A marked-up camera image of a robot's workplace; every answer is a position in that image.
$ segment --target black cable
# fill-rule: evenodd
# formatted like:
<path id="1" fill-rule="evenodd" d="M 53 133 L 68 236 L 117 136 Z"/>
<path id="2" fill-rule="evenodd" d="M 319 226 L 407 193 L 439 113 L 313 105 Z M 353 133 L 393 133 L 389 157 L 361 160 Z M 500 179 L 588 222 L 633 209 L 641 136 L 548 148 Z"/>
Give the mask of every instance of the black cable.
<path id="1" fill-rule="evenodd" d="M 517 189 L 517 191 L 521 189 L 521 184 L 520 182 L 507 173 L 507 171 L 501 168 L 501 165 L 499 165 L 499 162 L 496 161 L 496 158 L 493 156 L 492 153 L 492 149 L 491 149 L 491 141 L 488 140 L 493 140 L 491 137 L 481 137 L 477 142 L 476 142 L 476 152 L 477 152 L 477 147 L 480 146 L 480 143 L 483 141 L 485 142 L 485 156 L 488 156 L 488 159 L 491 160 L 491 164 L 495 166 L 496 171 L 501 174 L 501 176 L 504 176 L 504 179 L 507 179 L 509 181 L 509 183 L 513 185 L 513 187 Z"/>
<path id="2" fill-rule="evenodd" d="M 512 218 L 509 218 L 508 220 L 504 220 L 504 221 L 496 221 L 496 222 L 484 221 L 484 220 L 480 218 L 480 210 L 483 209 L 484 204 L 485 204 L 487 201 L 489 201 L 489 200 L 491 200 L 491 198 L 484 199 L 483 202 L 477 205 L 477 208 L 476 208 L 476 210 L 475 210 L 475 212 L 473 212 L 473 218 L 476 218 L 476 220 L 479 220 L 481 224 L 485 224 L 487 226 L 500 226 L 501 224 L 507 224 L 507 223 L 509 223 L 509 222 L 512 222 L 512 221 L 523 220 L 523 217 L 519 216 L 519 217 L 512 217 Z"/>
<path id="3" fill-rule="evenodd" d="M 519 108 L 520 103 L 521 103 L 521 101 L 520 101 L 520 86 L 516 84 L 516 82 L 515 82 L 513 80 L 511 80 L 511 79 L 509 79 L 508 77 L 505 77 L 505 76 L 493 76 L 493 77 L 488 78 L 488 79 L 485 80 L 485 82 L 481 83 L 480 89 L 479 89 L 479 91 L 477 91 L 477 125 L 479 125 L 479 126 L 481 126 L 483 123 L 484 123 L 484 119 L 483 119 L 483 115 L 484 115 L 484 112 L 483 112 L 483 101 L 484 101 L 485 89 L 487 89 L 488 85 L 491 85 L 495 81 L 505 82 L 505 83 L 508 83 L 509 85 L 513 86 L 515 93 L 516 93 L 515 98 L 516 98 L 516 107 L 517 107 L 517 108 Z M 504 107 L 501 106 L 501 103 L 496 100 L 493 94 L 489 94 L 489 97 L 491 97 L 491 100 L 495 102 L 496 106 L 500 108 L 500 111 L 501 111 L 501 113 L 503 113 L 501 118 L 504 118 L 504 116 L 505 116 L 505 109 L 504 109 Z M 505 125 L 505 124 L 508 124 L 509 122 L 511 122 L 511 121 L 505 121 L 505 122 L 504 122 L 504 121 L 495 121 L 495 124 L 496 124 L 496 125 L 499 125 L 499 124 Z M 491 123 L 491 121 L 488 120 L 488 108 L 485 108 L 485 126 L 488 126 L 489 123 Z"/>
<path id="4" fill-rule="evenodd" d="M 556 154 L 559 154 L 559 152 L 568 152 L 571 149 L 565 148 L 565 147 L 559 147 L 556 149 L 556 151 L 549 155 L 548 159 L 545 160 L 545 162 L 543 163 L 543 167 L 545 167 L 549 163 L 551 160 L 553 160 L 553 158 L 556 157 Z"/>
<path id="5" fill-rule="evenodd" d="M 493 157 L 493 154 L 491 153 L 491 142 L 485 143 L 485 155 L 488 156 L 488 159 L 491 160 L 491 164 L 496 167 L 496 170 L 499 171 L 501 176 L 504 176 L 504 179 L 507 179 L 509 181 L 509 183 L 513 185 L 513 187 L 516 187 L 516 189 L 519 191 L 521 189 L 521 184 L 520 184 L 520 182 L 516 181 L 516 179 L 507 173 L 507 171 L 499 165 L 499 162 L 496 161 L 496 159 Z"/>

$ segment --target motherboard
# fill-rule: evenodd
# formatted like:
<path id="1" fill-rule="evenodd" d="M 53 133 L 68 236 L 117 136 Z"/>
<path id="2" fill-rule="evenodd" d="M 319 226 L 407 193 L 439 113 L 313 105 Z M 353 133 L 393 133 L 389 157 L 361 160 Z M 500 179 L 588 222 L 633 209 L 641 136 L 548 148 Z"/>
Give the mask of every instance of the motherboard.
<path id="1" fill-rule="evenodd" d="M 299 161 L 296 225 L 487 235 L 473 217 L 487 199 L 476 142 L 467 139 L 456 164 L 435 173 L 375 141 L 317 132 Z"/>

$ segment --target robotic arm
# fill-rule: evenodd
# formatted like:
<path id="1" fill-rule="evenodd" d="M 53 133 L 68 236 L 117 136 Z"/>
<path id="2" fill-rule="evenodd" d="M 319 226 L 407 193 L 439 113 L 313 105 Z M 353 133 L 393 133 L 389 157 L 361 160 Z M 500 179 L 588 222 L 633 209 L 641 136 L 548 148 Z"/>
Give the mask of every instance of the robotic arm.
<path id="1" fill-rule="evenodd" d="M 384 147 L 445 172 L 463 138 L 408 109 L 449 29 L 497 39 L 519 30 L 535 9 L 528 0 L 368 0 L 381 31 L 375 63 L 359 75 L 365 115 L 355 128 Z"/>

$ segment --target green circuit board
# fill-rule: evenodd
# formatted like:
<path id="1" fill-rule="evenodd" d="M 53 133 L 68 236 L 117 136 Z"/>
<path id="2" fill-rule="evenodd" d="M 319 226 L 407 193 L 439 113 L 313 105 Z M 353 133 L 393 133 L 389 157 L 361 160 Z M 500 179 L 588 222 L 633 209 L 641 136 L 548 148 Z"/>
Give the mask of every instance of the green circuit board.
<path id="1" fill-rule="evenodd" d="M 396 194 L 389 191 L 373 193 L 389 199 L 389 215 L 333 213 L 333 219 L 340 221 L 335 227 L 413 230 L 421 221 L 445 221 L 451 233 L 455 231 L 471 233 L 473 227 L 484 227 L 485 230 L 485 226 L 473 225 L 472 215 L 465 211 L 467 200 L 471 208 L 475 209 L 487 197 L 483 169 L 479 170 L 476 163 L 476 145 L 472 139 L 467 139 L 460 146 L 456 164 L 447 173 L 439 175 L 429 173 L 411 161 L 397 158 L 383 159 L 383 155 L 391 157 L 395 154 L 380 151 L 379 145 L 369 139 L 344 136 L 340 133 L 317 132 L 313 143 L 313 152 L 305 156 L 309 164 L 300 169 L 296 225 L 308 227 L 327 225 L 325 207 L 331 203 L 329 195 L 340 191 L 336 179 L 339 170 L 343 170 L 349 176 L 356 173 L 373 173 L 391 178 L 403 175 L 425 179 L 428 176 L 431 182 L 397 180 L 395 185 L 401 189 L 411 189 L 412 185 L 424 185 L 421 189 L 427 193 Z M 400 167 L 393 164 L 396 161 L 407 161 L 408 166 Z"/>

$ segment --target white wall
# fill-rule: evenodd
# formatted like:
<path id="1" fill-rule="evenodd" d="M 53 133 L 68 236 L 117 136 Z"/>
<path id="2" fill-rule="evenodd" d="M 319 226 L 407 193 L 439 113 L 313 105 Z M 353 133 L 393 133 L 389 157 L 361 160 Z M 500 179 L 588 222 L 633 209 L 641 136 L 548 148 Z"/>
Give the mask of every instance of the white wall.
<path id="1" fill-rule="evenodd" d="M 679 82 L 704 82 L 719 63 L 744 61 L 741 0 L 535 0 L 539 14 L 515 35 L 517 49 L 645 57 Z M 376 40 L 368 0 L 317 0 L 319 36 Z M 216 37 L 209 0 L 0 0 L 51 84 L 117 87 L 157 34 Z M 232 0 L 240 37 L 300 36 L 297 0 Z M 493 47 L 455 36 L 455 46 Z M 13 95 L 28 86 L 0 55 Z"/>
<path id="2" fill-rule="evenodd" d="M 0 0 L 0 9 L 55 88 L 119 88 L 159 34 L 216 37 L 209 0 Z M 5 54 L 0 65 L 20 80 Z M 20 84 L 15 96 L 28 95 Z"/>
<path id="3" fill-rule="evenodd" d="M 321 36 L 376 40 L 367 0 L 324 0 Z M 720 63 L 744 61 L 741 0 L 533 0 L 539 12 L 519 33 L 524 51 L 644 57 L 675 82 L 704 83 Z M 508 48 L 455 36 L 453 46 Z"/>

◆ ◆ ◆

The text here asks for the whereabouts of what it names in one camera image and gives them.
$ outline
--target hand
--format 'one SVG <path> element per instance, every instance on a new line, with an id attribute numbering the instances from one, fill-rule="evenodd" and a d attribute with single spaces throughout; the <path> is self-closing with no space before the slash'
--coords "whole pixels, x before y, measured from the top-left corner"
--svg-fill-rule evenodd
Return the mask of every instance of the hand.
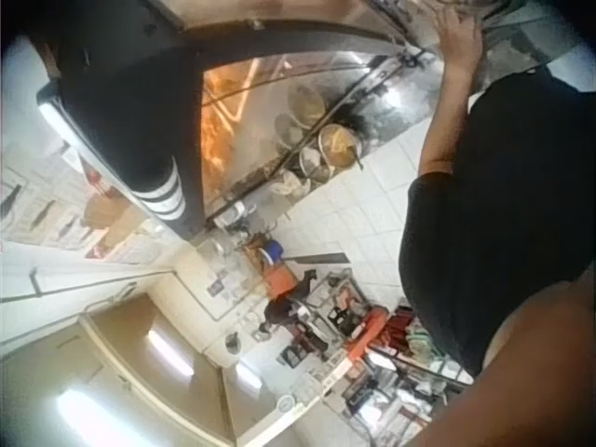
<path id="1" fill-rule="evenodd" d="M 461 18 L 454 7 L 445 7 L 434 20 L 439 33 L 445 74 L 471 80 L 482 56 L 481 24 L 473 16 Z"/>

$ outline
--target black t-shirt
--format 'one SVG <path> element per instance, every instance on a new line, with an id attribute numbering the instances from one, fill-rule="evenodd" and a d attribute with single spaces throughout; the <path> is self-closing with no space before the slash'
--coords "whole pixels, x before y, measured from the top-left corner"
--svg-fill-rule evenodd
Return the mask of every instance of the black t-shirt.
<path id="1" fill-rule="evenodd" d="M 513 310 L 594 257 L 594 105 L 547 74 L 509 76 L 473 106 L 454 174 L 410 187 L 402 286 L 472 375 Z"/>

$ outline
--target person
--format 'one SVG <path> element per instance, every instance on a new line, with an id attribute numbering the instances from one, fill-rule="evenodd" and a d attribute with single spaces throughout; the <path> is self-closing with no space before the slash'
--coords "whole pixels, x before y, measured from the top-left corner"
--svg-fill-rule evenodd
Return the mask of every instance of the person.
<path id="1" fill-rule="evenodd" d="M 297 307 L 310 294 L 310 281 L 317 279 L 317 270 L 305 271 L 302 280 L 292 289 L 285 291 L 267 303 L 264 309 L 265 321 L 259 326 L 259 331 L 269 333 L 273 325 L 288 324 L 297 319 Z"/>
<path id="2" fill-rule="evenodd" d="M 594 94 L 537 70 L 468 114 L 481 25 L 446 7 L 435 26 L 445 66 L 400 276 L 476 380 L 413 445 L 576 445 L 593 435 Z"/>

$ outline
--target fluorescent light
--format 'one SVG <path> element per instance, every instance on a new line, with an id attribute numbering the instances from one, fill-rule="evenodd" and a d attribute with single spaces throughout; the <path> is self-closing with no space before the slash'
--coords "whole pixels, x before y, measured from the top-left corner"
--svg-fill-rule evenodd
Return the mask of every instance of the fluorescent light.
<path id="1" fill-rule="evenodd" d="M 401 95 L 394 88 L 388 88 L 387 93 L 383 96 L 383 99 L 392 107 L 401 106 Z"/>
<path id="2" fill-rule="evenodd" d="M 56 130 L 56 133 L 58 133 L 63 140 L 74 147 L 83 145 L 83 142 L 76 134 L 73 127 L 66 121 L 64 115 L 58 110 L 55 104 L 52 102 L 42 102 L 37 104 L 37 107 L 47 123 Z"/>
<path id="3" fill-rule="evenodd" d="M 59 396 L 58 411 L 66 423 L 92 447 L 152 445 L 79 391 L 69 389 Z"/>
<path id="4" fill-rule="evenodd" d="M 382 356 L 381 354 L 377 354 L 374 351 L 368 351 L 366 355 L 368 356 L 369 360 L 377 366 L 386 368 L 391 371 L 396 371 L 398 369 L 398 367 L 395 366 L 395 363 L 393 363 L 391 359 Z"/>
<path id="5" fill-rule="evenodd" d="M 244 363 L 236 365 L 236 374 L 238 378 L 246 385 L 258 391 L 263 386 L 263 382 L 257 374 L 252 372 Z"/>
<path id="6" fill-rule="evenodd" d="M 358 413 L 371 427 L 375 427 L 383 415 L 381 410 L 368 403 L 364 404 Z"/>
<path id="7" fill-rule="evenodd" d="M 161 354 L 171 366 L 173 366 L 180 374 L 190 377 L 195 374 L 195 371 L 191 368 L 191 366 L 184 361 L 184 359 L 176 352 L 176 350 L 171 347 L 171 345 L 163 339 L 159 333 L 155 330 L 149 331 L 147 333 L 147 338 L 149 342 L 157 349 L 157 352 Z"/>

◆ ◆ ◆

> _Problem requirements_: Which lines above contain the word "camera"? Copy each one.

> _The answer_:
A marked-up camera image of a robot's workplace; every answer is a position in that image.
The text here asks for the whereabouts of what it names in one camera image and gives them.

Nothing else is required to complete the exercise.